Gerson Lodi-Ribeiro é um estreante neste formato do romance, mas na verdade pode ser considerado um dos mais veteranos e experientes escritores de nossa literatura fantástica. Começou a publicar ainda em um mundo pré-internet, nos fanzines impressos, muitas vezes xerocados, dos anos 80. No início da década seguinte, ele se profissionalizou ao vender por duas vezes – único brasileiro a alcançar tal feito – contos para a versão nacional da Isaac Asimov Magazine, publicada pela Record: primeiramente “Alienígenas mitológicos”, em 1991, e dois anos mais tarde “A ética da traição”. No final daquela mesma década, montou com sócios sua própria editora, a Ano-Luz, por onde saíram, entre outras obras, os livros com os primeiros textos de Carla Cristina Pereira.
Na virada da década, século, milênio, outra conquista, pois ele se tornou o mais raro dos profissionais, ao passar a ser remunerado para escrever ficção científica no Brasil. Foi contratado como consultor da Hoplon Infotainment, sendo um dos responsáveis pelo desenvolvimento do universo ficcional do game Taikodom, que já rendeu assunto por aqui em uma, duas, três, quatro ocasiões. Em 2009, além do romance Xochiquetzal, que nada tem a ver com o jogo, ele publicou um livro de contos e noveletas que se passam naquele cenário espacial, pela editora Devir. Além dessas duas obras, ainda publicou um conto na série de antologias inéditas Imaginários, da já citada editora Draco, tornando-se o maior beneficiado do mais produtivo ano da história da ficção fantástica brasileira, no qual dezenas de livros de FC, fantasia e horror chegaram ao mercado.
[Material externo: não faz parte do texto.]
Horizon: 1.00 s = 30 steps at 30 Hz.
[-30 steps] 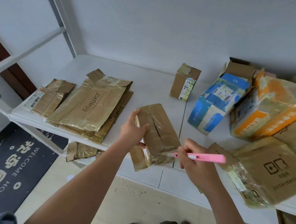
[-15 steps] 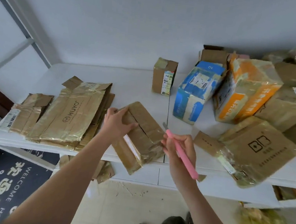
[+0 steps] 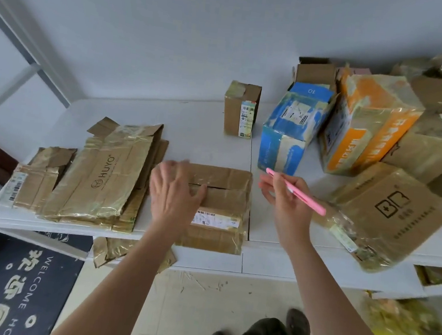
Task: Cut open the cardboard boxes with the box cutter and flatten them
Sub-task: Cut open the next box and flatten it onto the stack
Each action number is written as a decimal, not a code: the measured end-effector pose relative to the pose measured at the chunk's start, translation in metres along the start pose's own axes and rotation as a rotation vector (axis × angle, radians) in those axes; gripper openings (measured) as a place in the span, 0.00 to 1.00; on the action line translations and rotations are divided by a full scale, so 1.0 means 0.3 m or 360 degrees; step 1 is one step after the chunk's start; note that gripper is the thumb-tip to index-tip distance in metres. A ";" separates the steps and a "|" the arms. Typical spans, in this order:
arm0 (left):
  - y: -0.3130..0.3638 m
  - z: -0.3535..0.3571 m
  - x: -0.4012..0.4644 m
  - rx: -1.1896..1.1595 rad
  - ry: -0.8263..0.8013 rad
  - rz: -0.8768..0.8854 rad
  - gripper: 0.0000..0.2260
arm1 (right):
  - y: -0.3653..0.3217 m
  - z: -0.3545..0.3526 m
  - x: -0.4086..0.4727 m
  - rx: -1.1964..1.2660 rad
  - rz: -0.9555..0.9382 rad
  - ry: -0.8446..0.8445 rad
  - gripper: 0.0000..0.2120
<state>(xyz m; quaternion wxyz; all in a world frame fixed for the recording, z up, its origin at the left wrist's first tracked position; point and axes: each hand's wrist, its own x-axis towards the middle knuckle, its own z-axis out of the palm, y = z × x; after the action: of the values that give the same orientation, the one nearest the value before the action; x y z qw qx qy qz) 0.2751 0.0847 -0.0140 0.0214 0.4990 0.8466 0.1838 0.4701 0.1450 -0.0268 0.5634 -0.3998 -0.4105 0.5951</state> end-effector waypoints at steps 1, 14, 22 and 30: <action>-0.002 0.003 0.004 -0.0095 -0.0115 0.0175 0.30 | 0.006 -0.008 -0.010 0.0013 0.0011 0.0017 0.06; 0.018 0.037 0.035 0.0107 -0.0643 0.0208 0.44 | 0.045 0.012 0.007 -0.0037 0.0019 0.0135 0.05; 0.011 0.025 0.044 -0.0006 -0.0763 0.0184 0.40 | 0.081 0.035 0.048 -0.0342 -0.0177 0.0098 0.09; 0.017 0.024 0.044 0.0017 -0.0742 0.0194 0.39 | 0.074 0.028 0.068 -0.0550 -0.0280 -0.0037 0.08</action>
<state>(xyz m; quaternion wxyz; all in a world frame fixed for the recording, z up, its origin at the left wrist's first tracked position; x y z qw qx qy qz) 0.2743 0.1002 -0.0171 0.2024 0.5783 0.7880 0.0602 0.4537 0.1646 -0.0452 0.5314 -0.4464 -0.5465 0.4687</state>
Se não acredita em mim, dê uma olhada no levantamento feito por Ana Cristina Rodrigues – esta Cristina também é escritora e historiadora, mas é real; foi confundida diversas vezes com o alter ego femino de Lodi-Ribeiro e, por ironia, é quem escreve o texto de apresentação do romance de estreia dele.
Este veterano dos contos, noveletas e novelas não decepcionou na prova de fôlego representada pelas mais de 140 páginas de seu primeiro romance. Com experiência testada em mais de um gênero – destacando-se a parte hard da FC, aquela onde se busca seguir mais fielmente as ciências exatas – o autor escolheu uma vertente na qual é reconhecido por seus pares no Brasil tanto por ser um pioneiro quanto um mestre, na teoria e na prática. Xochiquetzal – Uma princesa asteca entre os incas é um livro de História Alternativa (ou HA), algo que Ana Cristina reconhece ser tratado por alguns como gênero independente e por outros como sendo parte da FC. O próprio escritor pertence ao primeiro time, advogando a independência da HA, o que deve gerar assunto para a entrevista que pretendo fazer com ele após a publicação desta resenha. Para efeito do presente texto, devo dizer que sou da corrente contrária, para a qual toda narrativa ficcional que especula usando conceitos científicos é uma ficção científica; e este é o caso da HA ao empregar extrapolações em torno da disciplina criada por Heródoto. Vale lembrar que já escrevi sobre História Alternativa ao resenhar a novela “O que o olho vê”, de Carlos Orsi, outro destaque de 2009.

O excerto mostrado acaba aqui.